Using SQL Server On-Prem as Power BI source data must be one of the most extended use cases out there. Before Fabric exposing SQL Server tables to Power BI was very straight forward using Power BI Gateways. Seems that now with fabric we need to create SQL Server partitions, then provision BLOB storage in ADLS, then create a CETaS to create that partition as a parquet file on ADLS, then expose this to OneLake using shortcuts, then format again the parquet virtualized files in OneLake using a delta table, then create the Power BI data model in Power BI and only then you can create a Power BI report out of a SQL Server table. Am I the only one that sees this as some convoluted crazy overengineering process? Probably there are other ways using Azure Pipelines to copy data from SQL Server On-Prem to OneLake (not in preview I believe). But even when that is GA, the concept of having to copy your on-prem SQL Server structured data to a BLOB storage persistence layer to do simple reporting looks twisted. Companies that want to embrace Fabric are going to have to re-engineer their ETL processes to write on OneLake and deal with a heck of one-time data load for the existing historical data. Just to reach probably a worse performance scenario than the one they already have. Direct lake connectivity might be the one saving grace on this whole thing... we will have to see. But as of now I'm very sceptical and a bit pissed at MS with their strategy to push everyone (eventually) to this one Lake architecture that in many use cases is absolutely not required.

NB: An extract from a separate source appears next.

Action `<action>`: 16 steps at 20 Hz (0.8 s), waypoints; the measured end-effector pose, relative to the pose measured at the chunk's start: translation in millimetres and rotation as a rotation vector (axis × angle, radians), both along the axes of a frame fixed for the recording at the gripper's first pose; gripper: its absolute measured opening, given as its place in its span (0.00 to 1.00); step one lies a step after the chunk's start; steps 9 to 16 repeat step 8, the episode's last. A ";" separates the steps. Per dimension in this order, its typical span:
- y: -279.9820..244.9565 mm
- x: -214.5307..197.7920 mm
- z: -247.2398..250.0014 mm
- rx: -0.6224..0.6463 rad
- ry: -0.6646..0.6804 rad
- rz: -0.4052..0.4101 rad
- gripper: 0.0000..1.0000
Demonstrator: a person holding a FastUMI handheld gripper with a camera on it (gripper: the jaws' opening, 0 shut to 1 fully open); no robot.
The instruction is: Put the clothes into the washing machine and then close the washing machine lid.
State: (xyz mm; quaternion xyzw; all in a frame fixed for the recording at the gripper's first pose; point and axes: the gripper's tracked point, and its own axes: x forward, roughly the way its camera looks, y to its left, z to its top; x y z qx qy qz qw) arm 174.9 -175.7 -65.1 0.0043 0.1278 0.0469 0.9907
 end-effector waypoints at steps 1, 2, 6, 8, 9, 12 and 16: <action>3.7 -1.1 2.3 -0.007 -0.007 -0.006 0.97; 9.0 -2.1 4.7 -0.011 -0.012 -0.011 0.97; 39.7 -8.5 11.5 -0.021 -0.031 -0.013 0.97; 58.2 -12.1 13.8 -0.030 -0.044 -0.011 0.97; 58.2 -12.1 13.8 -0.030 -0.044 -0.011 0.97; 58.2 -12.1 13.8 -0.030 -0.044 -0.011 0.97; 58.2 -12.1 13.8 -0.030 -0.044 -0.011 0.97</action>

Appreciate the long comment and thougts you put into that. To be clear, the approaches you've done in the past with Power BI and leveraging data from on-prem, still work! That hasn't changed. There are new approaches and things are evolving. If you still want to Import your data or use DirectQuery against something like SQL Server via a gateway, go for it! If you want to leverage OneLake for reuse of data, you can do that now as well. They are different architectures though. It's the question of would you benefit from more of a lakehouse approach, or something different. Fabric gives you a lot of options and you have different tools in your toolbelt. A lot of companies already have a data lake type approach where data is already in storage of some kind. This is an easy fit for Fabric. As you mentioned, if you want to take your existing on-prem assets to a lake centric approach, there is some thought and architecture that needs to go into doing that. But again, if what you have is working, that gives you time to think about that approach and if it makes sense from a business perspective. What problem are you trying to solve? Does a lake centric approach with Microsoft Fabric's new capabilities help solve that problem? The ability to use the gateway with pipelines, in Fabric, isn't an option yet. Get your feedback in at aka.ms/fabricideas! Lots of folks commenting the desire to have it - and I feel it makes sense.

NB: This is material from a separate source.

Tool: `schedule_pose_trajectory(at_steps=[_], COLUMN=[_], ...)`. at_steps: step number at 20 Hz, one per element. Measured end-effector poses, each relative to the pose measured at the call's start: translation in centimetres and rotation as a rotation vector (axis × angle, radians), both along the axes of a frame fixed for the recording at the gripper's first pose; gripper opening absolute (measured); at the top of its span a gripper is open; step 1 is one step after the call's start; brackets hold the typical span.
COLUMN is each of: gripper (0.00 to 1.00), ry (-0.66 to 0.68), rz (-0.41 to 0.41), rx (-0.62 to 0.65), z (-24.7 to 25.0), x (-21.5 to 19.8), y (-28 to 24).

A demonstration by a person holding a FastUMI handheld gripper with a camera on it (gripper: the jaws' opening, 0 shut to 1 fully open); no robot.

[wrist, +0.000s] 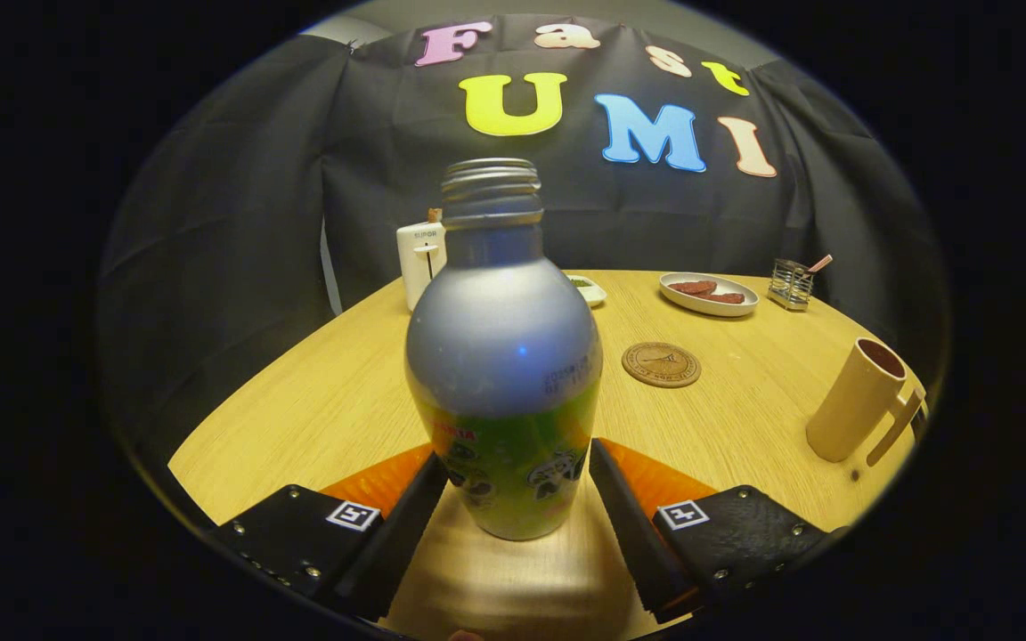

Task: Take the bottle from table, then pour the juice into the cup, finally place the bottle on the coaster

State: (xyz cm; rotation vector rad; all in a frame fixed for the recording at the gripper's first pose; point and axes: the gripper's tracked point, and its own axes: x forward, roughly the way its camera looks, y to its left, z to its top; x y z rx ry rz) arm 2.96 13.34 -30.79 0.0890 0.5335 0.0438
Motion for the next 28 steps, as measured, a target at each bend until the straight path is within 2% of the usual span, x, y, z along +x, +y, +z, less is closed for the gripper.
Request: schedule_pose_trajectory(at_steps=[1,3,9,15,20,28], gripper=[0.95,0.83,0.78,0.77,0.77,0.77], ry=[-0.008,-0.015,0.017,-0.004,-0.012,-0.006], rz=[0.009,0.012,0.013,-0.052,-0.09,-0.181], rx=[0.006,0.002,0.063,0.16,0.178,0.38], z=[0.3,0.3,1.1,4.9,6.7,7.4], x=[0.0,0.0,-0.2,0.5,0.5,0.7], y=[0.2,0.2,0.1,-1.9,-4.3,-7.9])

Thanks for making this comment - I thought I was taking crazy pills watching that video. Taking data from an existing table, running it through several very brittle engineering steps, only to convert to a new table for use had me wondering what I was missing. Very skeptical of this use case.

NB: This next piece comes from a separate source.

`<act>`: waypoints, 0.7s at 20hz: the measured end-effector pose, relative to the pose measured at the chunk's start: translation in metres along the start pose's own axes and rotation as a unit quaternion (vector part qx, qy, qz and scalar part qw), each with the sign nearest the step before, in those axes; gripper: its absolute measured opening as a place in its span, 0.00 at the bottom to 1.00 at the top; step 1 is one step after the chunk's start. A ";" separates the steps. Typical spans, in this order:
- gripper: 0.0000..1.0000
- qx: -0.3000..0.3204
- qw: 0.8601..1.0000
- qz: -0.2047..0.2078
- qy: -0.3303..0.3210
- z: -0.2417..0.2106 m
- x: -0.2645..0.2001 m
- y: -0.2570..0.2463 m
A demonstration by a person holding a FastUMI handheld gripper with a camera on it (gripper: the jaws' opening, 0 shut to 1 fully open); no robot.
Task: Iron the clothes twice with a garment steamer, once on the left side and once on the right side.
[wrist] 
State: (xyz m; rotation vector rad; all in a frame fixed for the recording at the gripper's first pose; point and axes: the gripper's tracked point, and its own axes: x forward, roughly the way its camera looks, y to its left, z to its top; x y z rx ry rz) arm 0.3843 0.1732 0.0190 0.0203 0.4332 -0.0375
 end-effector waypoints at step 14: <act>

@@jeffgray8076I agree with you. I would have liked to see Fabric as just repackaged Azure storage gen2+Data Factory+Synapse into RDB database like Azure SQL Database or Serverless. This move to Parquet is ONLY beneficial to Databricks imo. AND you get stuck with basically having to write a Scala/Python ELT framework just to handle the Delta Lake Ingestion/conversion/time logic.. Oh and It's real fun querying the data in ssms and having to use an exact Azure url 🤣🤣 Sidenote i hate Parquet and Databricks already after 8months tackling it Not to mention you never knew the past years If Excel/Teams stored data in Onedrive/Sharepoint Onedrive/MS Stream. AND now there's Dataverse also, that actjally looks very promising for the power platform with the new power pages to maybe replace sharepoint altogether!
would love to see a video from you guys showing some examples or best practices how to get data from different sources and databases into Power BI. For example: we have a CRM running on mysql, a ERP on firebird and a financial ERP on MSSQL. What is the best strategy to bring data togehter in order to analyse it in Power BI. And where?! (in fabric one lake, in an azure sql Datawarehouse,...)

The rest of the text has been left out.